=== Exercise details ===
What you return must be an exact copy of the lines in the listing below between the line holding "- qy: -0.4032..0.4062" and the line holding "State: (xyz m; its", inclusive, and nothing more.
-- Data supplied follows --
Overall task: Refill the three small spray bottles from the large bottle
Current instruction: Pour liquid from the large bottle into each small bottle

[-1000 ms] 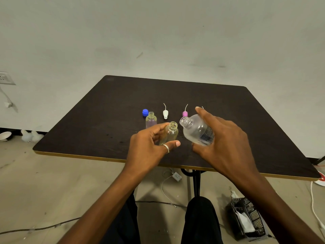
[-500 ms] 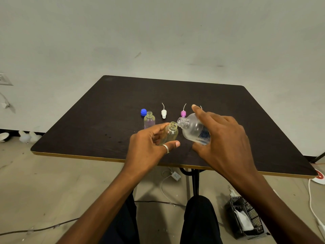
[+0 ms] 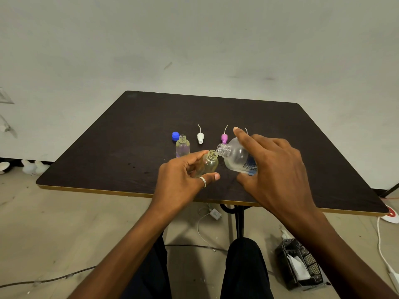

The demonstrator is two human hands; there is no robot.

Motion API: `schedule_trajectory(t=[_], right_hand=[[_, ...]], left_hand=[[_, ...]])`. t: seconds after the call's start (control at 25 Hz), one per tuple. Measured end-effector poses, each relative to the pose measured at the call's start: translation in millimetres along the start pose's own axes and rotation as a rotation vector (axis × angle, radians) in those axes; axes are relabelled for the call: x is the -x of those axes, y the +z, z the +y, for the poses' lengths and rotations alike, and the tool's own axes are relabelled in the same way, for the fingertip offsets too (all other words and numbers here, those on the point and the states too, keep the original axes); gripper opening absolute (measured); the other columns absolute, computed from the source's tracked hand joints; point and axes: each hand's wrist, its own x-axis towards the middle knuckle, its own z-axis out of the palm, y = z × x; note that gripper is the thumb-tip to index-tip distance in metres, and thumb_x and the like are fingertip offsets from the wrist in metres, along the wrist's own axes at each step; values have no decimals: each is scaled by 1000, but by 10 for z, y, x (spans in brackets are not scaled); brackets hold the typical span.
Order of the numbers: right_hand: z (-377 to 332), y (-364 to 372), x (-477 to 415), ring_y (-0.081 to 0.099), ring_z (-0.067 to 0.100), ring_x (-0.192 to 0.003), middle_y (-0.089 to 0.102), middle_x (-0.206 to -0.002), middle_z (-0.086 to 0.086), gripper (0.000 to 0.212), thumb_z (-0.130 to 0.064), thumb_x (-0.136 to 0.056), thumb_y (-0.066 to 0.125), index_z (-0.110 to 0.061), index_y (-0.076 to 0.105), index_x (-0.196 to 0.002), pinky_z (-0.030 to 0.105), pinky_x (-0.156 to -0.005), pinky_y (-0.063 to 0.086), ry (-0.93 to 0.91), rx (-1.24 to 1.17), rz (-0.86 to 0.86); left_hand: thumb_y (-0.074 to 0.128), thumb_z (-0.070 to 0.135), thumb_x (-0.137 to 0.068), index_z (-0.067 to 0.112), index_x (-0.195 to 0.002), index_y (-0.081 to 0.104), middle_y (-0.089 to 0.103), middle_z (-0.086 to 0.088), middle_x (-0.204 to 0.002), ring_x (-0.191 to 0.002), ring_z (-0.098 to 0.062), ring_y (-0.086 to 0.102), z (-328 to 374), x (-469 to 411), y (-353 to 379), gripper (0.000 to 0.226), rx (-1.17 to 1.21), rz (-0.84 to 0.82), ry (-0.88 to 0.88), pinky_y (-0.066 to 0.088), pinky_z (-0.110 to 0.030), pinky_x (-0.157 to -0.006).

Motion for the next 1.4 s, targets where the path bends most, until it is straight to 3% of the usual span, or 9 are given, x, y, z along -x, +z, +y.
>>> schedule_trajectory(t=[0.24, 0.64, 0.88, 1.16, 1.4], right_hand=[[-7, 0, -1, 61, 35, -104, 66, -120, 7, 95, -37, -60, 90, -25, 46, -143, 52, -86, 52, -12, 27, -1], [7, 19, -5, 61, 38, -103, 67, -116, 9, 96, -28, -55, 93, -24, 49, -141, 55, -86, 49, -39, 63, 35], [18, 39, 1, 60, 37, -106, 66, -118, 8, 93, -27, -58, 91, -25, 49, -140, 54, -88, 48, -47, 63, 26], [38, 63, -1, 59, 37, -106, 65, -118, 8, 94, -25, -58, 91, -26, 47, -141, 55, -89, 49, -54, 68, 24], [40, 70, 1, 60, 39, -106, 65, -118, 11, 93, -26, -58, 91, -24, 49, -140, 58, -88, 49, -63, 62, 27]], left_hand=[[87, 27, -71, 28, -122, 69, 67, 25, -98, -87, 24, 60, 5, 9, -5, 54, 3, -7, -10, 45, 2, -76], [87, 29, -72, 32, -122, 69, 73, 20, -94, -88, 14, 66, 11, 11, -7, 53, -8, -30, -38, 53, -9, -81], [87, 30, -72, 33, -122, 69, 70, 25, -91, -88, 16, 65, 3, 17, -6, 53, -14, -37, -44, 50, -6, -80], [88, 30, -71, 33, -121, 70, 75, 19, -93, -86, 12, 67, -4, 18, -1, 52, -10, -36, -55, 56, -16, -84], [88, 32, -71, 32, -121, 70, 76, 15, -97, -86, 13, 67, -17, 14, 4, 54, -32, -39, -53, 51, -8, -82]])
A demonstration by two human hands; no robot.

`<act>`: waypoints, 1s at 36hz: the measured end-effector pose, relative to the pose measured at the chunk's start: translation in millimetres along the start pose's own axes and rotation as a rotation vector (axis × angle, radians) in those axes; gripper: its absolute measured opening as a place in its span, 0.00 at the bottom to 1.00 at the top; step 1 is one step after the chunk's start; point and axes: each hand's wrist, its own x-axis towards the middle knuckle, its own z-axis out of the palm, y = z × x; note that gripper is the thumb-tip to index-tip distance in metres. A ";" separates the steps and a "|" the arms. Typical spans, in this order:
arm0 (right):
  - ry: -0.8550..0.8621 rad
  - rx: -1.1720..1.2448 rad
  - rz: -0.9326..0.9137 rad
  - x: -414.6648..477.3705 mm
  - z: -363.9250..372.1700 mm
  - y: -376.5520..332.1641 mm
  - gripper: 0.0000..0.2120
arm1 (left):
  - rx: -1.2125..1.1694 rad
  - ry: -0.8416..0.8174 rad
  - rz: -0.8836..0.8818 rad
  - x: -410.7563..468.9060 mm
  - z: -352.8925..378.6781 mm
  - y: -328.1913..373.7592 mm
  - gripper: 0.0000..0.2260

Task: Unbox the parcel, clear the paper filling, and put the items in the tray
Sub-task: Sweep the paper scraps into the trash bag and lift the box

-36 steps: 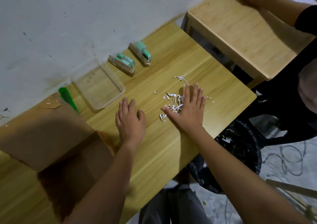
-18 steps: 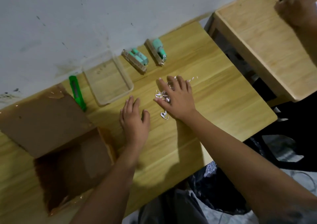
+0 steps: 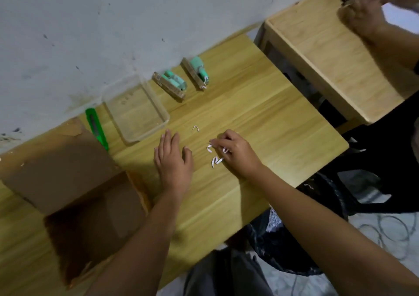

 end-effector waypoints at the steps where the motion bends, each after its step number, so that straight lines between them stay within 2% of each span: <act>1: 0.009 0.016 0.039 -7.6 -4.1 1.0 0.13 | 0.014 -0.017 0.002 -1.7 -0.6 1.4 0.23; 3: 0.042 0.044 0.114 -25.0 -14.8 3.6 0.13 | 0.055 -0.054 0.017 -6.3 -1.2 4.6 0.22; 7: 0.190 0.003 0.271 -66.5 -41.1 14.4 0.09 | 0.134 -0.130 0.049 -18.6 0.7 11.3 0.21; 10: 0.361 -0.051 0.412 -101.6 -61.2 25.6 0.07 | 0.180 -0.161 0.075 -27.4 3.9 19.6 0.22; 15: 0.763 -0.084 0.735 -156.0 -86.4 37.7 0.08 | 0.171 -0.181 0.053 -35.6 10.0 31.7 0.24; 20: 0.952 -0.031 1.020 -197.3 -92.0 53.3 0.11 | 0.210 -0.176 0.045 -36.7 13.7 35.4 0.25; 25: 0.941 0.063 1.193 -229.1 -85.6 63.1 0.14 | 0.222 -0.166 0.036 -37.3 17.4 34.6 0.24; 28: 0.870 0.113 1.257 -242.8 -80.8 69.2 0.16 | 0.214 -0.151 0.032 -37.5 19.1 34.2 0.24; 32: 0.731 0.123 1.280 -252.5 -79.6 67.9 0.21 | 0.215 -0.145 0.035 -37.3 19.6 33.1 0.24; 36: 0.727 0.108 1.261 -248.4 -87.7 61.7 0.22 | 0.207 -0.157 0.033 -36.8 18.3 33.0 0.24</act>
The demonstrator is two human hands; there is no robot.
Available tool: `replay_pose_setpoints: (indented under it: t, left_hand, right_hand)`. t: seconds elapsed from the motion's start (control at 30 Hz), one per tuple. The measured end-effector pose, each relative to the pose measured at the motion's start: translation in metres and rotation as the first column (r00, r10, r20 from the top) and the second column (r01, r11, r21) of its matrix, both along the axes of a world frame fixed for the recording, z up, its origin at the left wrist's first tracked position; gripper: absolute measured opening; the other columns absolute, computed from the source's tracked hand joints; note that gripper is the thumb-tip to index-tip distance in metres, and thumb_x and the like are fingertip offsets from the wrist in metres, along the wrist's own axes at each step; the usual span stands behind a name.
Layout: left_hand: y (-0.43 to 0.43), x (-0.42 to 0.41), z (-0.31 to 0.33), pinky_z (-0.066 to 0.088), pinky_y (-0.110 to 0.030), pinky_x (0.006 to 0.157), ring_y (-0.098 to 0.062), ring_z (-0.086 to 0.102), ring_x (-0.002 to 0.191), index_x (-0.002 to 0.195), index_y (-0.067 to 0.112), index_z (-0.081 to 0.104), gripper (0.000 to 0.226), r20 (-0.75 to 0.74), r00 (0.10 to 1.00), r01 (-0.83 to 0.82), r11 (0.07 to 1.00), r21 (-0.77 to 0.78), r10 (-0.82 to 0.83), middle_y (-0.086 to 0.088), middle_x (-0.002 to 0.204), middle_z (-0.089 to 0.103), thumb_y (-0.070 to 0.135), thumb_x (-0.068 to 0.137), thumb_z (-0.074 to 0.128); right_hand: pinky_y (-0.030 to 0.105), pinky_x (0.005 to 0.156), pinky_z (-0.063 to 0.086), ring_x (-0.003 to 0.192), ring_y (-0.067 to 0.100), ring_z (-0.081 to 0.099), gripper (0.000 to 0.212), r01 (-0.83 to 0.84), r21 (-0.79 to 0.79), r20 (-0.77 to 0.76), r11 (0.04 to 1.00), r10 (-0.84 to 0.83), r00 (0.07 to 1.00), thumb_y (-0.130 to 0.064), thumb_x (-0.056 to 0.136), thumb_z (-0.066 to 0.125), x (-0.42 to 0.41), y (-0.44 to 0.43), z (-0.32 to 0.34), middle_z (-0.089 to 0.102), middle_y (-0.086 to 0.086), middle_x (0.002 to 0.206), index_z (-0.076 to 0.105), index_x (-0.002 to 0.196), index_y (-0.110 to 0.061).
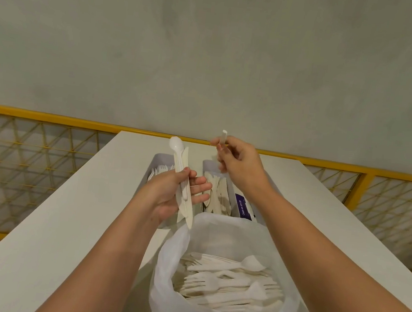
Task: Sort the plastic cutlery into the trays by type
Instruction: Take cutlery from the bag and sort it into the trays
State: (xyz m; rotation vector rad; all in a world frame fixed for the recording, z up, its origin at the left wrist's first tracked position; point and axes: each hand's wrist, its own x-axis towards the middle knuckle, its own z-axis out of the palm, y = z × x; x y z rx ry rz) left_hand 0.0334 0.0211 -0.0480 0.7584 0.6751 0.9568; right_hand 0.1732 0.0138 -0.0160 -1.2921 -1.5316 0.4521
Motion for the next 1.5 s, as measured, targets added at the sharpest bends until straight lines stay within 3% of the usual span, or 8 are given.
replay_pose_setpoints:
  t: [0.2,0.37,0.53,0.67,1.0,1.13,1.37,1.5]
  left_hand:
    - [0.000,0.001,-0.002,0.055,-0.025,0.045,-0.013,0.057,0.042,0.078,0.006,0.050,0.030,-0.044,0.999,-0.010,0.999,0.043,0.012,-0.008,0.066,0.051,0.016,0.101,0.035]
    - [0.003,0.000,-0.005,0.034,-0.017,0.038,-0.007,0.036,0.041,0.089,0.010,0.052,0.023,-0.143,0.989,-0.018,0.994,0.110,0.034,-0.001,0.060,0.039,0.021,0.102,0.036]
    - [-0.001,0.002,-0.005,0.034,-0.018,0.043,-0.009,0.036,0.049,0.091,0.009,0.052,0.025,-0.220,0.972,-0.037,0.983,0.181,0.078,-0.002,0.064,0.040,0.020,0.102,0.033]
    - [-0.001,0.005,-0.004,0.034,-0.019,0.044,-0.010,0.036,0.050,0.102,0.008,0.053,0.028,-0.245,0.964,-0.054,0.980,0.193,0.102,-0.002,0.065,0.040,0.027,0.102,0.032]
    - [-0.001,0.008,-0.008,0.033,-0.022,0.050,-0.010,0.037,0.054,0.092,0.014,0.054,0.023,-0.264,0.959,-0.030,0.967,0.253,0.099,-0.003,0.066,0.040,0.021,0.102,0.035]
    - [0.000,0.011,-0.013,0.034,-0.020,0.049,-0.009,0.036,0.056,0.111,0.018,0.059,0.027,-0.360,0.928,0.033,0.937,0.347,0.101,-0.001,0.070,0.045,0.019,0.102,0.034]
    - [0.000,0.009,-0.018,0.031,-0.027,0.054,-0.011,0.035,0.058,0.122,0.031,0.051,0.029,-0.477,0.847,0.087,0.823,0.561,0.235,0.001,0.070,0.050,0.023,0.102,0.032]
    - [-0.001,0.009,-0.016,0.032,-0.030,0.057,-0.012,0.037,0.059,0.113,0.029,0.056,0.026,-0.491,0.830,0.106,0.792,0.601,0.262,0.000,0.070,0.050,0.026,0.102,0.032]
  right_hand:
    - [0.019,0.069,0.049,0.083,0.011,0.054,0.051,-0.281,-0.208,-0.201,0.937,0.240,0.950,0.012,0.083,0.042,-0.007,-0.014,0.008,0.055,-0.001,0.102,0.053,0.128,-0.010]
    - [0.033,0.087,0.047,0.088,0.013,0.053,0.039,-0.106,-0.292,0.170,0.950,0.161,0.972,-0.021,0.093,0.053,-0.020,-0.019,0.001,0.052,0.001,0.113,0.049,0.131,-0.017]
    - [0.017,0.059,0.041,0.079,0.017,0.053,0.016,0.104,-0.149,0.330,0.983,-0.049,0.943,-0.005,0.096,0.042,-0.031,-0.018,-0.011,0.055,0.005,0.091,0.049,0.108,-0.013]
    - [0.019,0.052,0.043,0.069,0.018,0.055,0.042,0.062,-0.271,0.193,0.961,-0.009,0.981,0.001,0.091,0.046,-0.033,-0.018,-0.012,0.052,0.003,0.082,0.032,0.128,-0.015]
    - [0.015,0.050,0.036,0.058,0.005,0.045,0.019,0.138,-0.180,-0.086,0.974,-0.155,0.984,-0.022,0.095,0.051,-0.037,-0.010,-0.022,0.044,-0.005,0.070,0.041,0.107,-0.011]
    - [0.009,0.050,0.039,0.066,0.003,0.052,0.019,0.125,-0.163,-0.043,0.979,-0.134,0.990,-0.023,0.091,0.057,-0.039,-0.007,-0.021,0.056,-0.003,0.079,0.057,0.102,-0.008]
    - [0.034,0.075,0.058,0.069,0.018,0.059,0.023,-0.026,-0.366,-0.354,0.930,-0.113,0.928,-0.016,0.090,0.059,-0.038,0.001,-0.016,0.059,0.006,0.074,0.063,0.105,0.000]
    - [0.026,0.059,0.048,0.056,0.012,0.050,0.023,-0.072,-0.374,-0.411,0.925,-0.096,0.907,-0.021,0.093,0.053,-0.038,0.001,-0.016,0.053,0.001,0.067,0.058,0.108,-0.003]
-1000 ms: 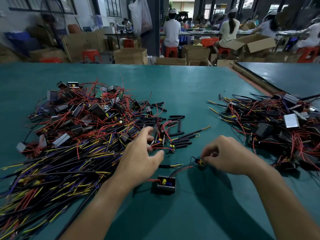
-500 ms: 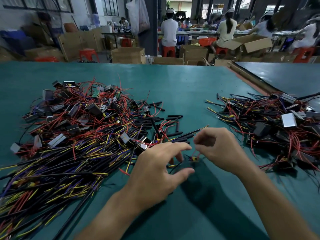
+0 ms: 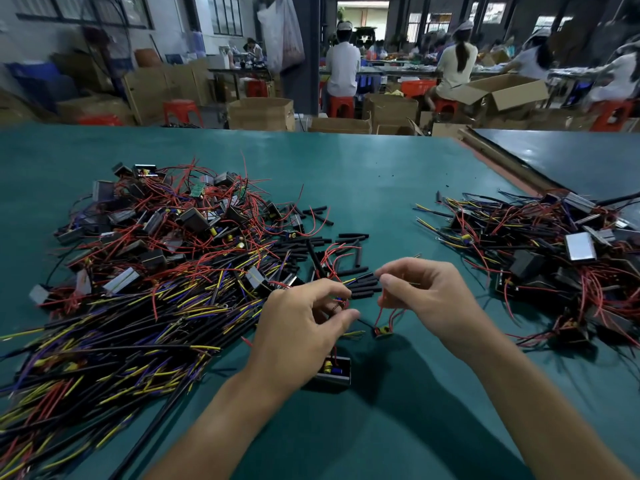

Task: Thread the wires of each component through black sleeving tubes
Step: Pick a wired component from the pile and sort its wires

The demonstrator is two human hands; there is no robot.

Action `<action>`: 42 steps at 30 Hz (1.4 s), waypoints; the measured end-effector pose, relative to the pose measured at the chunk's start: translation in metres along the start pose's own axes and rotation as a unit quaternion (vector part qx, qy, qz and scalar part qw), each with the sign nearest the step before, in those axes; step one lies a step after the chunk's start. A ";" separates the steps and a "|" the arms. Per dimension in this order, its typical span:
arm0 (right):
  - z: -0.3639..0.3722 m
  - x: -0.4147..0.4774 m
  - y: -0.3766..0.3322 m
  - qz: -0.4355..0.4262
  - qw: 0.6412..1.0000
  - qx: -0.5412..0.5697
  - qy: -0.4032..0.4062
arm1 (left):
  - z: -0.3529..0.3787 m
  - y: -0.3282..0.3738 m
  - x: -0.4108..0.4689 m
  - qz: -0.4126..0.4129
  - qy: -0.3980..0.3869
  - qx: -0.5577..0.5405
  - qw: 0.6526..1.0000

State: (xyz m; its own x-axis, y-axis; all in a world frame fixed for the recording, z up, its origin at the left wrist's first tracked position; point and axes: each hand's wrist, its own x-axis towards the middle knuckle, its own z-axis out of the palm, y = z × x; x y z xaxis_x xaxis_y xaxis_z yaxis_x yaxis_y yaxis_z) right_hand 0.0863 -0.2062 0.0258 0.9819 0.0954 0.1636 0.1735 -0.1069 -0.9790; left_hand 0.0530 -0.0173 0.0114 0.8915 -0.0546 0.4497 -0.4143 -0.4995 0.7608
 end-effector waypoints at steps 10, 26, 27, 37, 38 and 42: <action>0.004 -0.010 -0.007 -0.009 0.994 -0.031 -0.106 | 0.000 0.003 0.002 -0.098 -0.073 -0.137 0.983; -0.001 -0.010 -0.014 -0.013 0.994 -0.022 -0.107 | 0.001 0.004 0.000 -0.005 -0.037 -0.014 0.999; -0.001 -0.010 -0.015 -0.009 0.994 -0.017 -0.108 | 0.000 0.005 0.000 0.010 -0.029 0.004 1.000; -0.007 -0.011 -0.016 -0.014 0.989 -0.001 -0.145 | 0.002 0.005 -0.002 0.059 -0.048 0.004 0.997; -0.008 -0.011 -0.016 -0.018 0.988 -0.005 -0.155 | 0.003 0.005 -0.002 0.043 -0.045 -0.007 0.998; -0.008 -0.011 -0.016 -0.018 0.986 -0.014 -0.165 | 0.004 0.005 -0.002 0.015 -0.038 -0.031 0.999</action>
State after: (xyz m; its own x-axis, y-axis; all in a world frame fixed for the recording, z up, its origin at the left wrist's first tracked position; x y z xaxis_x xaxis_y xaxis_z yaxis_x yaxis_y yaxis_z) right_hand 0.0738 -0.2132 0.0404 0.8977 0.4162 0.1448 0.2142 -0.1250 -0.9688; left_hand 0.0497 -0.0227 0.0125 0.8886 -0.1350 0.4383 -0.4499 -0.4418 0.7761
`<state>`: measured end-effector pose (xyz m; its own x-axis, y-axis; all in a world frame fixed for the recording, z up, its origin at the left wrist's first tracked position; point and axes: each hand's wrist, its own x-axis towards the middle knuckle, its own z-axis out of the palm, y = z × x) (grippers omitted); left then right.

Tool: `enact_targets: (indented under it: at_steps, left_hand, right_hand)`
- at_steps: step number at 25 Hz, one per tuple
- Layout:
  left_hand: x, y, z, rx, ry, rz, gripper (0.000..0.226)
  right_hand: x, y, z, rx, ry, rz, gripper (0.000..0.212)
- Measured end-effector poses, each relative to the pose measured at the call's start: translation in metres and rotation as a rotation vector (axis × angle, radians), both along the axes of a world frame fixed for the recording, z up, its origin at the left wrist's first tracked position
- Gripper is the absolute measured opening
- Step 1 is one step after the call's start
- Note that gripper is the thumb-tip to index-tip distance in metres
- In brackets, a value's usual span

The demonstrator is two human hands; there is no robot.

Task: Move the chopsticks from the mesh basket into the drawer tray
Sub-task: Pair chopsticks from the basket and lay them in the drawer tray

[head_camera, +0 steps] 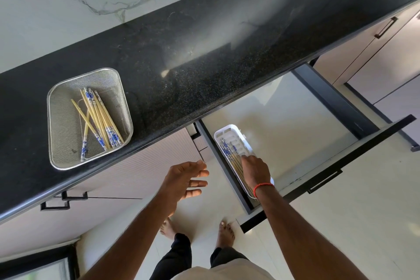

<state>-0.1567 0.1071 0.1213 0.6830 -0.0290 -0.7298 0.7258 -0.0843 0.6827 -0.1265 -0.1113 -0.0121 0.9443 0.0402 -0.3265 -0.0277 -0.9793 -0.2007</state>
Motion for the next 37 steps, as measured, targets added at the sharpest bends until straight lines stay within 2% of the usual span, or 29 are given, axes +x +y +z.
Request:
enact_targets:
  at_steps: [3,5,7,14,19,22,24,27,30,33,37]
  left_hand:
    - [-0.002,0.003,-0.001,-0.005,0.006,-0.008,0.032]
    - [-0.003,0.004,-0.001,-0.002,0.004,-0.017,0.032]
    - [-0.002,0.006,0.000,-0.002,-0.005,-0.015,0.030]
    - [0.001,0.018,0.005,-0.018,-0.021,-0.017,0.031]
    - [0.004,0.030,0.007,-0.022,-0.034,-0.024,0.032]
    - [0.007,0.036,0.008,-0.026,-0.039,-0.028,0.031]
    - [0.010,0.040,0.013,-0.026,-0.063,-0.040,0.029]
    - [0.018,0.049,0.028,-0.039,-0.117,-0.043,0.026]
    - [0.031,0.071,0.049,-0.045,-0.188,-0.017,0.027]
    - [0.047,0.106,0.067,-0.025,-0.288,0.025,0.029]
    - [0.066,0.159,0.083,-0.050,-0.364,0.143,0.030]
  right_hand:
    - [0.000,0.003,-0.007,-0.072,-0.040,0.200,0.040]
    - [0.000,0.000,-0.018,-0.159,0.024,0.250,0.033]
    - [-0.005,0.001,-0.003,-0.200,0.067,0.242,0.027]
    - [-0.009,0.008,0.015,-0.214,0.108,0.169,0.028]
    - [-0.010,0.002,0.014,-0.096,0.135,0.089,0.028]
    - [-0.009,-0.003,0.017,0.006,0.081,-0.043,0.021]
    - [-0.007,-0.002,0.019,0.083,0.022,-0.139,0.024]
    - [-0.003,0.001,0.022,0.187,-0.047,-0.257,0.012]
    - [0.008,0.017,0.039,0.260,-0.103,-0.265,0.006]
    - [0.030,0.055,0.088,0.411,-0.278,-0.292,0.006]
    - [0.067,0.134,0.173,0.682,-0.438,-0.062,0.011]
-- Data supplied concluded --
=== Exercise response ===
  - qy: -0.4032..0.4062
arm1 (left):
  - z: -0.3529..0.3787 m
  - y: -0.3282..0.3738 m
  - x: -0.4108..0.4689 m
  - qz: -0.4126..0.4129
  - qy: -0.3980..0.3869
  - qx: -0.5577..0.5405
  - qw: 0.6526..1.0000

State: (xyz m; its own x-axis, y-axis; all in a world frame fixed for the recording, z up, its origin at the left wrist's first tracked position; point and axes: each hand's wrist, its own x-axis towards the middle knuckle, its own z-axis out of the palm, y = z × x; x y z xaxis_x xaxis_y xaxis_z yaxis_x yaxis_y yaxis_z) right_hand 0.0863 -0.2062 0.0258 0.9819 0.0954 0.1636 0.1735 -0.1069 -0.9790; left_hand 0.0530 -0.0173 0.0114 0.8915 -0.0546 0.4497 -0.4143 -0.4995 0.7608

The response above is complete.